Corneille a mis en chantier La Toison d'or dès l'année 1656. Elle est destinée à M. de Sourdéac, un riche original installé en Normandie. Mais des difficultés surgissent entre les deux hommes, et les choses traînent. Il doit s'agir d'une production somptueuse, une pièce à machines, avec de magnifiques décors, de la musique, et tout cela a un coût élevé. Les comédiens du Marais annoncent la pièce au début de 1660, mais doivent rapporter les représentations. Finalement le spectacle est donné à Neufbourg, chez M. de Sourdéac par les comédiens du Marais, mais il se serait agi seulement d'une partie du spectacle (« échantillons ») puis les machines sont données aux comédiens qui dès le début du mois de décembre jouent la pièce dans leur théâtre parisien, avec un succès certain, la publication suivra de près (1661). La pièce a été très peu reprise depuis, le compositeur de la musique qui l'accompagnait est inconnu, et la musique semble perdue.
La création intervient l'année du mariage de
Louis XIV avec l'infante d'Espagne,
Marie Thérèse, ce mariage marquant la paix entre la France et l'Espagne après une guerre longue et épuisante. Cela donne lieu dans le pays à une année entière de fêtes, et l'oeuvre de
Corneille s'inscrit dans ces festivités.
Dans un long prologue, des figures allégoriques, comme La Victoire, La Paix, et L'Hyménée commentent l'actualité, au final l'instauration de la paix grâce au mariage royal est glorifiée. Les bienfaits de la paix sont mis en valeur. Il s'agit donc d'un morceau de circonstances, après lequel la pièce en tant que telle peut commencer.
Nous sommes en Colchos (Colchide). Jason et les Argonautes partis conquérir la Toison d'or sont là, ils ont défait les ennemis du roi Aète. Une intrigue amoureuse est nouée entre Jason et
Médée, la fille du roi et puissante magicienne. le roi Aète propose une récompense à Jason, qui demande la Toison d'or, au dépit de
Médée qui pensait que sa main serait le prix demandé par Jason.
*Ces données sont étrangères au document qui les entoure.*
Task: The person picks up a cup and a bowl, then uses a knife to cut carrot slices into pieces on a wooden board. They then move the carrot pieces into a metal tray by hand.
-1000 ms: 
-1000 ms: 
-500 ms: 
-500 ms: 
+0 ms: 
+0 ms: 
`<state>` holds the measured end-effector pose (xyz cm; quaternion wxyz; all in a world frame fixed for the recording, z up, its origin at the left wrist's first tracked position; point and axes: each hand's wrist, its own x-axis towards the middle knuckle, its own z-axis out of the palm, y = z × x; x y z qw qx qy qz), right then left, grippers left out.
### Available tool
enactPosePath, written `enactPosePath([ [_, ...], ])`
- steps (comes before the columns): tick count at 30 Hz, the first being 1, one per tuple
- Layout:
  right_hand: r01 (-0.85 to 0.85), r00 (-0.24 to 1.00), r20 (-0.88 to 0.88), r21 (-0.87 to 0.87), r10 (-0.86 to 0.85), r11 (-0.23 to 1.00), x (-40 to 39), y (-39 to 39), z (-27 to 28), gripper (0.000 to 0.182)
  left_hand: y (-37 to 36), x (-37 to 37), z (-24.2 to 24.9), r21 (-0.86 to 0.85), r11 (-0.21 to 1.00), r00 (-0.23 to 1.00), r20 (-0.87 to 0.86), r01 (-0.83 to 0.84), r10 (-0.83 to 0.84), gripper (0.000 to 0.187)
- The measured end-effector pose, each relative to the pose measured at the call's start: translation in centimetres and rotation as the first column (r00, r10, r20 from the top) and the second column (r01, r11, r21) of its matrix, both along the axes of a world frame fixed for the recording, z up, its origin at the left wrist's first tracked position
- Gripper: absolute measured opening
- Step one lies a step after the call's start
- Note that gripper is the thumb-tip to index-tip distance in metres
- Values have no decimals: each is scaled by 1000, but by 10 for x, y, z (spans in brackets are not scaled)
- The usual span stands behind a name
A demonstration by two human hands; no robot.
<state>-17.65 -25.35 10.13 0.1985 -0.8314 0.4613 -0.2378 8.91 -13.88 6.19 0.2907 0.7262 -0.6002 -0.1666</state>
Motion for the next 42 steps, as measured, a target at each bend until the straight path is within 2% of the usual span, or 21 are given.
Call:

Une prophétie annonçant la chute du roi suite à la perte de la Toison d'or fait que ce dernier n'est pas prêt à se dessaisir de l'objet précieux. Mais tenu par sa parole, il laisse les Argonautes tenter de se l'approprier, tout en les mettant en garde contre les dangers de l'entreprise.
Médée est la seule à pouvoir contourner les sortilèges qui protègent la Toison, mais elle en veut maintenant à Jason, d'autant plus que Neptune fait aborder dans la contrée Hypsipyle, une princesse à qui Jason a promis le mariage. Elle finira toutefois par se laisser convaincre, et les Argonautes repartiront avec la précieuse Toison et avec
Médée, Hipsipyle épousant au final Absyrte, le frère de
Médée ( qui échappe donc à la mort par les mains de sa soeur).
Nous sommes dans une vision un peu édulcorée du mythe de
Médée, qui ne tue pas son frère, et qui n'est pas aussi terrible que dans d'autres version de l'histoire, ni même que dans la pièce de
Corneille qui porte son nom. Il faut dire que l'essentiel ici est de donner un cadre mythologique pour du grand spectacle, des décors, des machines, des dieux qui descendent et montent, un dragon qui crache du feu etc.
Corneille a écrit à propos de cette pièce :
« ...cette pièce, que je nommerais la plus belle des miennes, si la pompe des vers y répondait à la dignité du spectacle. L'oeil y découvrira des beautés que ma plume n'est pas capable d'exprimer.. »
Il considérait donc que l'intérêt principal de la pièce était dans le spectacle visuel, et non pas dans le texte lui-même. Même si on retrouve sa patte dans les vers, il est difficile de considérer ce texte comme essentiel dans l'oeuvre de
Pierre Corneille. Une curiosité donc, qui illustre ce théâtre à machines qui suscita un grand engouement dans la deuxième moitié du XVIIe siècle.